Without straying too far from where Bywater had left me, I followed the drawings along the wall to a handful of pictures hung haphazardly there and leant in over the worktop for closer inspection. Most of the photos showed BMX bikers mid-air over ramps, much the same
as Bywater had set up in the field here. But these pictures hadn’t been taken at the mill. The ramps were higher, with crowds of spectators and the bright blare of relentless advertising on helmets and banners. I scanned through a second collection of photos, of Rohan and Carter and other men, sat jubilantly on their bikes with equally enthusiastic women hanging from their necks. Another showed Bywater and a pretty blonde – years earlier I could tell by the subtle differences in a person’s face. The blonde featured in three more pictures, larking around with Carter, another sat on Rohan’s shoulders on some sun-drenched desert rock, and then the last, holding a birthday cake for Rohan over his hospital bed. In all four photos she was pretty, but seemed less hopeful in this last picture, an expression he shared.

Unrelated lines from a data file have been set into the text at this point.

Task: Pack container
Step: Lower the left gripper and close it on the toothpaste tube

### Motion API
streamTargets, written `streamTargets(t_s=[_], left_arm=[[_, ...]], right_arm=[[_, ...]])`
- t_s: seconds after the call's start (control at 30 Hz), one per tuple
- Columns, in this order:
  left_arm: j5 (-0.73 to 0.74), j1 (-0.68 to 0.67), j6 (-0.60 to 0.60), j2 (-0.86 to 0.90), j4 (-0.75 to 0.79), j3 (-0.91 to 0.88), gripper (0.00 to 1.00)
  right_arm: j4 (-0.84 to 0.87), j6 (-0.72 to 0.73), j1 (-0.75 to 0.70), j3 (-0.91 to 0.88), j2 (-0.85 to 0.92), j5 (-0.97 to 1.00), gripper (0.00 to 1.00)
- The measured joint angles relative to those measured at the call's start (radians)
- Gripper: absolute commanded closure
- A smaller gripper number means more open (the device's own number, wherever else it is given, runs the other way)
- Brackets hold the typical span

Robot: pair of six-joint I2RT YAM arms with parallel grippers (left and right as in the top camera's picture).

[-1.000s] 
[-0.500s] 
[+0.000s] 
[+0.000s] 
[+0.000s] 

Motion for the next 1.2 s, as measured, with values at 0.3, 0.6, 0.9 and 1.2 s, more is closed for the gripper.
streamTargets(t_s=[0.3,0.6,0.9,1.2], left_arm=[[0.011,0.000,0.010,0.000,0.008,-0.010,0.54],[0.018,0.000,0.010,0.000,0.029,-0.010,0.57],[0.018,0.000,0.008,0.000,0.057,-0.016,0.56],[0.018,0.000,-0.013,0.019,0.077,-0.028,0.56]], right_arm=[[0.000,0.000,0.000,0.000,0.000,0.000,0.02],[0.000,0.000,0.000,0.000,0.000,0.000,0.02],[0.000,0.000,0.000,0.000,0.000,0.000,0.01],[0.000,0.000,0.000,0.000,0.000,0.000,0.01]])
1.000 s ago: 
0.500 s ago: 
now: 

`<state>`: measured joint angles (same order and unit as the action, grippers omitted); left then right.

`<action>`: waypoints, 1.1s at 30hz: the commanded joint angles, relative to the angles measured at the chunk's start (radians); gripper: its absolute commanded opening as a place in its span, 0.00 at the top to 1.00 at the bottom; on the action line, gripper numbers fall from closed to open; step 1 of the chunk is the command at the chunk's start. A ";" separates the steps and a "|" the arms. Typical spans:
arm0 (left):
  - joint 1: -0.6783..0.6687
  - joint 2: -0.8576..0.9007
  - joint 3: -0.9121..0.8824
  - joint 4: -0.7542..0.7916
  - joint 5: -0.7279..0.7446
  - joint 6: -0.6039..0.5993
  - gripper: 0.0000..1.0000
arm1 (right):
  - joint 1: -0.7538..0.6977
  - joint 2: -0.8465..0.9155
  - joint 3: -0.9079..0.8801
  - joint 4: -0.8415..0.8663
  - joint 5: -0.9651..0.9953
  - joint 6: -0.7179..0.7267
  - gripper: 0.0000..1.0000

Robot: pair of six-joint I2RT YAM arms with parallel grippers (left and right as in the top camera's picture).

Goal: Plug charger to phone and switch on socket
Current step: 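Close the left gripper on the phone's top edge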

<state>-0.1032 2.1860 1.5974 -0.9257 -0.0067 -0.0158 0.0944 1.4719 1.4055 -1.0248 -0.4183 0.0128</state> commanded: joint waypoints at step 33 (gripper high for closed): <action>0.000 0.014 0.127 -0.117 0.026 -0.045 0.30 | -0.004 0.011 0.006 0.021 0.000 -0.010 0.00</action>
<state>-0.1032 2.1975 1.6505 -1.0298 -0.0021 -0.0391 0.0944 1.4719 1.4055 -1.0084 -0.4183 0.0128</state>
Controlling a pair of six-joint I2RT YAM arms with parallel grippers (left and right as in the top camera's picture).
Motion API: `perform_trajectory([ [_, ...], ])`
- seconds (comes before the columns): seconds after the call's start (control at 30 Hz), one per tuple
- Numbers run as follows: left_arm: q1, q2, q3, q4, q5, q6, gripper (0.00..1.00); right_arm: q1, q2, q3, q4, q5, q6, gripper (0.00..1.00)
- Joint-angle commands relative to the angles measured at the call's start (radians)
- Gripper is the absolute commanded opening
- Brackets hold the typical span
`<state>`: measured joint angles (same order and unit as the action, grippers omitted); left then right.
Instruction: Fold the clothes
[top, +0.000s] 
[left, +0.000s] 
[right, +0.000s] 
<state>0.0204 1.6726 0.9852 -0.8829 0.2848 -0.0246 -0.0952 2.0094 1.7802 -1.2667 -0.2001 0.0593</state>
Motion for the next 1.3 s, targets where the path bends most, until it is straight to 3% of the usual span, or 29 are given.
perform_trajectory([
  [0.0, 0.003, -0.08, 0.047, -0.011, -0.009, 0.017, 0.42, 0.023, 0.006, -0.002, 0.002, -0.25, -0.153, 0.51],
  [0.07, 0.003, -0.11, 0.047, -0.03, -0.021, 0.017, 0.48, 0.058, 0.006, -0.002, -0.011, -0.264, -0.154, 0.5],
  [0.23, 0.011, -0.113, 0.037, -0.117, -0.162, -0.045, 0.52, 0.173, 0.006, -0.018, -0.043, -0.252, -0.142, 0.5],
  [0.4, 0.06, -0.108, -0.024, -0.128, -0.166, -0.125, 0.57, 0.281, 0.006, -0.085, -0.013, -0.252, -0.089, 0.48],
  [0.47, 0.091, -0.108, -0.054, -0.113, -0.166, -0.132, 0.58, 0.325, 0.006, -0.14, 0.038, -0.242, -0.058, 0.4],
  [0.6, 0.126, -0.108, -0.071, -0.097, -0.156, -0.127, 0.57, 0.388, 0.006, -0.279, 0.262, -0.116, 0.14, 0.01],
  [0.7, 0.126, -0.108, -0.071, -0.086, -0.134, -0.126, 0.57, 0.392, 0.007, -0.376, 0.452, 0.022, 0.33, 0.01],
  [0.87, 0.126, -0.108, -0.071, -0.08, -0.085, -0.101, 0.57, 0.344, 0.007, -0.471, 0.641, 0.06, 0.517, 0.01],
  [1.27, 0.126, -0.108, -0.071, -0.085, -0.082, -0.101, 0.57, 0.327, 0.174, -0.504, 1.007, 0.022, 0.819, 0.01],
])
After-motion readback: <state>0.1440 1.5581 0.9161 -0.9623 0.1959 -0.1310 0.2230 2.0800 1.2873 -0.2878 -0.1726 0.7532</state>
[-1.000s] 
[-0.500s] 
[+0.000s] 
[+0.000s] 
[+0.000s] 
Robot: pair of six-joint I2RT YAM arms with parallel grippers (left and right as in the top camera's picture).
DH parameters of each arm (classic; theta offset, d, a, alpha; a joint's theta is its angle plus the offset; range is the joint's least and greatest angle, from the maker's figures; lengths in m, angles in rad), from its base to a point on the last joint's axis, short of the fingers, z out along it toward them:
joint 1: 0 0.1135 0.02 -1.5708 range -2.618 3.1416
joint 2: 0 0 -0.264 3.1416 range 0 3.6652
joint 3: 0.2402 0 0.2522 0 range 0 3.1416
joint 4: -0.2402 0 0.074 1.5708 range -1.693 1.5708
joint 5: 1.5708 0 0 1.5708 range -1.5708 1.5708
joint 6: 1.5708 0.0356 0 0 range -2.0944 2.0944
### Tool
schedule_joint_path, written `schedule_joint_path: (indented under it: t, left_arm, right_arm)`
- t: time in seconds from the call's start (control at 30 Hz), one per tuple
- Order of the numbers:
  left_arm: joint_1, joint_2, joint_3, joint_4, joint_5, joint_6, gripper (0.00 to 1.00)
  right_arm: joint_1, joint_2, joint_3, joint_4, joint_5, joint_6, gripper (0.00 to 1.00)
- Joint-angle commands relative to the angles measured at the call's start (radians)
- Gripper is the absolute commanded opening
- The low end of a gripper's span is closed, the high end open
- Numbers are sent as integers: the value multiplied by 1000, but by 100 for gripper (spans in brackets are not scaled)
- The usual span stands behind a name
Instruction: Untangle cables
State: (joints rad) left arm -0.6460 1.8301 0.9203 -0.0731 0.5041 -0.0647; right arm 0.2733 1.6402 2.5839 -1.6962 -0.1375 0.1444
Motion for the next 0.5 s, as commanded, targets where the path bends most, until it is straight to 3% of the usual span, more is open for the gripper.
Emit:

‘Shall we go up to the mill?’

The sound made me jump. I spun to face it, knocking a hot splash of my drink over my fingers. Under me, a streak of coffee had spattered over his work.

We both looked at the pools of brown liquid seeping into the drawing. ‘I can’t believe I’ve just done that,’ I blurted. Bywater watched me set down the offending mug and fish a tissue from my pocket so I could carefully begin dabbing the trail of brown droplets.

‘It’s okay, don’t worry about it, they’ll be messed up more than that before the day’s out,’ he tried, his voice smooth and steady. I continued to fuss, following the trail across the white papers until my tissue found its way to a
row of little brown toes. I’d got them with the coffee too, or course. Unsure of the etiquette involved in dry-wiping a person’s false foot, I delicately dabbed my tissue over the wet bits. Bywater watched, curiously. All noticeable spills suitably soaked up, I stuffed the soggy tissue back into my pocket, ignoring the burn in my cheeks as Bywater’s smile broadened. I looked everywhere except at him, settling instead on making that small bump on my inner lip just a little more pronounced.